Multi-view method 4 and its variant 5 –7 project a global point cloud onto a regular structure, such as a 2D image. Two-dimensional convolution will be done on mapping results. Due to the self-sealing nature of the object’s spatial surface, it is likely to be many-to-one mapping, which means prone to occlusion. Furthermore, this mapping rule is artificially selected, and distortion is inevitable. The method in Maxim et al. 8 projects the local point cloud onto its tangent plane, then processes the projected image with two-dimensional convolution, and then adopts more reasonable projection rules but still relies on the estimation of the tangent plane. The voxel-based methods 9 –11 project point clouds onto 3D grids in Euclidean space. Sparse representation-based classification methods, 12 for example, hash map, were also used to improve the retrieval performance. However, the convolution kernels of voxel-based methods and sparse representation-based classification methods are strictly limited to the grids, and the fine local structures are ignored by kernels. Although the above methods have achieved certain performance, information loss is inevitable, especially for local details, which play a decisive role in the understanding of complex scenes.

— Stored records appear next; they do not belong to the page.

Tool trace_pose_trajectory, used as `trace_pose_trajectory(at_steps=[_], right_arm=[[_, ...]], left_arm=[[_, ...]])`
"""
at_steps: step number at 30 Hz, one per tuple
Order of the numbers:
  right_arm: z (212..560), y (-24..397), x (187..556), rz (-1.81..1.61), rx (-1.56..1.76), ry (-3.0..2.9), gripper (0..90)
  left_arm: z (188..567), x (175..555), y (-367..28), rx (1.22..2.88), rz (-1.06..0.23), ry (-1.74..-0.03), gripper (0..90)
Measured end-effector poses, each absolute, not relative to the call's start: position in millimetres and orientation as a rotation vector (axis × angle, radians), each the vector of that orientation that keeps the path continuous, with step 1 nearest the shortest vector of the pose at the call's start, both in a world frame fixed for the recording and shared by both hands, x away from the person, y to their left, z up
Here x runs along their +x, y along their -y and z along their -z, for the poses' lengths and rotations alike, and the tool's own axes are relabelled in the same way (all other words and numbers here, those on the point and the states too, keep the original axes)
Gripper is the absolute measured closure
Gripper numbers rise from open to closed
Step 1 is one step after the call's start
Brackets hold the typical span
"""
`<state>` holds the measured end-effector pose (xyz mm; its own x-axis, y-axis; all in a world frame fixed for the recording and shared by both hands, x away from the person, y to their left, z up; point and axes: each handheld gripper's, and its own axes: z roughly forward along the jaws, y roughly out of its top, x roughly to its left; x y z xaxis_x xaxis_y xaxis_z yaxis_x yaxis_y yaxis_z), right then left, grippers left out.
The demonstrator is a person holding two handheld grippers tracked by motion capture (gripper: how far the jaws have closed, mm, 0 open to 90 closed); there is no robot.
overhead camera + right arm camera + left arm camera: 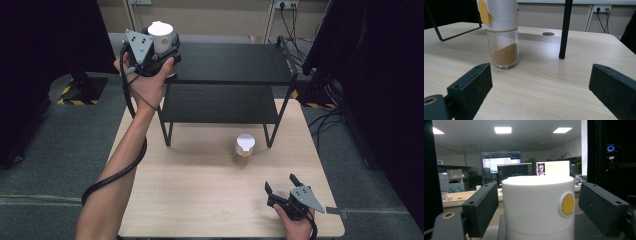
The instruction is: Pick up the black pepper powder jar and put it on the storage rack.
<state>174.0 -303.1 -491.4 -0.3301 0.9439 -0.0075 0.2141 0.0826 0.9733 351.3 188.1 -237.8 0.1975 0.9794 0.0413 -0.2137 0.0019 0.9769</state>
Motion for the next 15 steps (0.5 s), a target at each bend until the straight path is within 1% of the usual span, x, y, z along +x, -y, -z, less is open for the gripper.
trace_pose_trajectory(at_steps=[4, 8, 11, 15], right_arm=[[491, 303, 174, -1.3, 1.164, -1.651, 5.1], [491, 304, 175, -1.297, 1.159, -1.66, 5.1], [491, 303, 175, -1.297, 1.159, -1.659, 5.1], [491, 303, 175, -1.298, 1.16, -1.658, 5.1]], left_arm=[[239, 343, -189, 1.151, -1.172, -0.893, 14.6], [248, 331, -194, 1.142, -1.174, -0.852, 14.5], [255, 322, -197, 1.143, -1.138, -0.838, 14.5], [266, 314, -198, 1.148, -1.133, -0.819, 14.6]])
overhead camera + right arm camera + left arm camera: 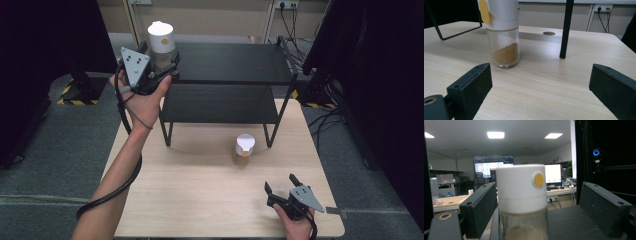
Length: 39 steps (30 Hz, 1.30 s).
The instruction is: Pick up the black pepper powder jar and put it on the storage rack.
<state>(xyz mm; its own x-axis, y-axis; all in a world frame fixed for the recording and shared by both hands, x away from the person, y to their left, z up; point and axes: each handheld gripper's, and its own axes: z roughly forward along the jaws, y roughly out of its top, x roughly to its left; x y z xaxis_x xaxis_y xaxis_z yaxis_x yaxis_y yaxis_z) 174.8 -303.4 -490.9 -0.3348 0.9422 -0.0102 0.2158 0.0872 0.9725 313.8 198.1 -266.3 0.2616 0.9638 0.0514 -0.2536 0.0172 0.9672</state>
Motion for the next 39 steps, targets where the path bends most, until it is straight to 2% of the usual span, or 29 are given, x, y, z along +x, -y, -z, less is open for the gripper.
trace_pose_trajectory(at_steps=[23, 39], right_arm=[[490, 303, 175, -1.293, 1.161, -1.66, 5.0], [491, 303, 175, -1.294, 1.158, -1.66, 5.0]], left_arm=[[321, 277, -205, 1.191, -1.085, -0.765, 14.5], [364, 269, -206, 1.224, -1.025, -0.778, 14.3]])
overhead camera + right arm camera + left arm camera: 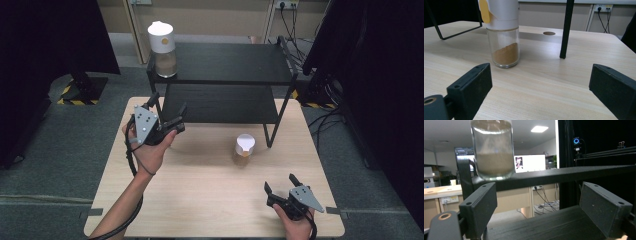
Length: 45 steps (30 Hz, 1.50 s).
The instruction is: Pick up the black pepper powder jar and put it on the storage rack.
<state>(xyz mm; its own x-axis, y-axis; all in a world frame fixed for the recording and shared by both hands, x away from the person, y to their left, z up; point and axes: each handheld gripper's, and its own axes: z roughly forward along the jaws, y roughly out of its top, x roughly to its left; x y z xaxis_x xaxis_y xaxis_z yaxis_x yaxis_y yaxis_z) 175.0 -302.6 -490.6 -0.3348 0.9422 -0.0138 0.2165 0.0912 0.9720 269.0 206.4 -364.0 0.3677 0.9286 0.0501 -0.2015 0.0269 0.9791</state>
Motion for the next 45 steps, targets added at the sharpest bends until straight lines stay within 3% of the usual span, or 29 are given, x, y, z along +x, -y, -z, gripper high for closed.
trace_pose_trajectory(at_steps=[45], right_arm=[[491, 302, 175, -1.292, 1.155, -1.661, 5.0]], left_arm=[[441, 257, -204, 1.335, -0.914, -0.874, 14.0]])
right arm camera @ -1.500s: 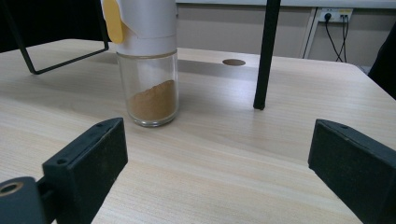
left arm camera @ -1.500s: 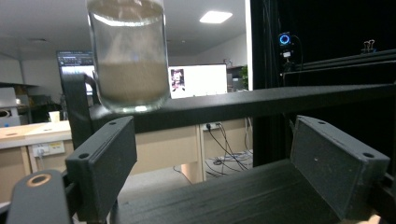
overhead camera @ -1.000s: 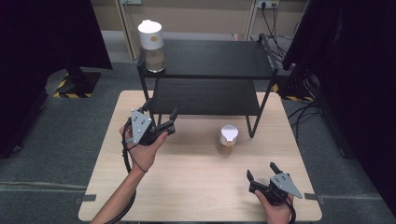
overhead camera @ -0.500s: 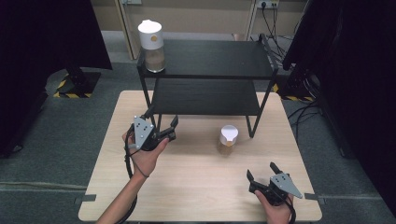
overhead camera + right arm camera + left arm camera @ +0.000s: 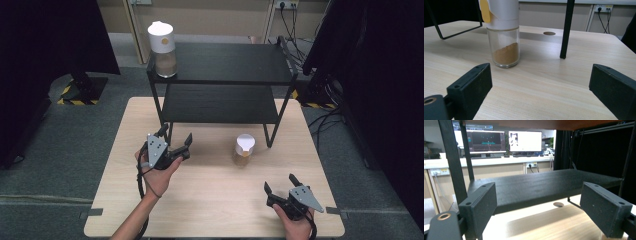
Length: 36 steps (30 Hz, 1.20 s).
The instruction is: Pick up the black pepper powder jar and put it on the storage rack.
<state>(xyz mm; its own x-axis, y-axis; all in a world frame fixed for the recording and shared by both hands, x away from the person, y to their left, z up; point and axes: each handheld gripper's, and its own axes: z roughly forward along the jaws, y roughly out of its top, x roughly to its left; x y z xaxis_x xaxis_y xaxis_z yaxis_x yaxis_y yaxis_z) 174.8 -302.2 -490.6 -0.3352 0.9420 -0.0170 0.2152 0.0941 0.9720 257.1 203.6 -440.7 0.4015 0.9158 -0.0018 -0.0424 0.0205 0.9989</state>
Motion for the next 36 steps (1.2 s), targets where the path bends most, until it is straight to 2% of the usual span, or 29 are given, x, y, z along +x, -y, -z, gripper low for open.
trace_pose_trajectory(at_steps=[27, 36], right_arm=[[491, 303, 175, -1.297, 1.154, -1.661, 5.0], [491, 304, 175, -1.299, 1.149, -1.665, 4.9]], left_arm=[[505, 250, -207, 1.421, -0.856, -1.0, 13.0], [513, 249, -205, 1.469, -0.856, -1.011, 12.4]])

Graph convolution methods have also been applied to the point cloud segmentation task. 13 –15 These methods process unstructured data by constructing an adjacency relationship of point clouds, and the convolutions are performed on the graph adjacency relationship. The spectral CNN method 15 enables weight sharing by parameterizing kernels in the spectral domain spanned by graph Laplacian eigenmodes. This spectral convolution usually requires expensive computations, and a spectral CNN model learned on one graph cannot be transferred to another graph that has a different Laplacian matrix. The authors in the literature studies 13,16 define convolutions directly on a graph with local neighbors in a spatial domain, and the problem is formulated as a prediction on graph-structured data. However, their convolution weights are mainly generated according to the predefined local coordinate system, while neglecting the structure of the objects for semantic segmentation.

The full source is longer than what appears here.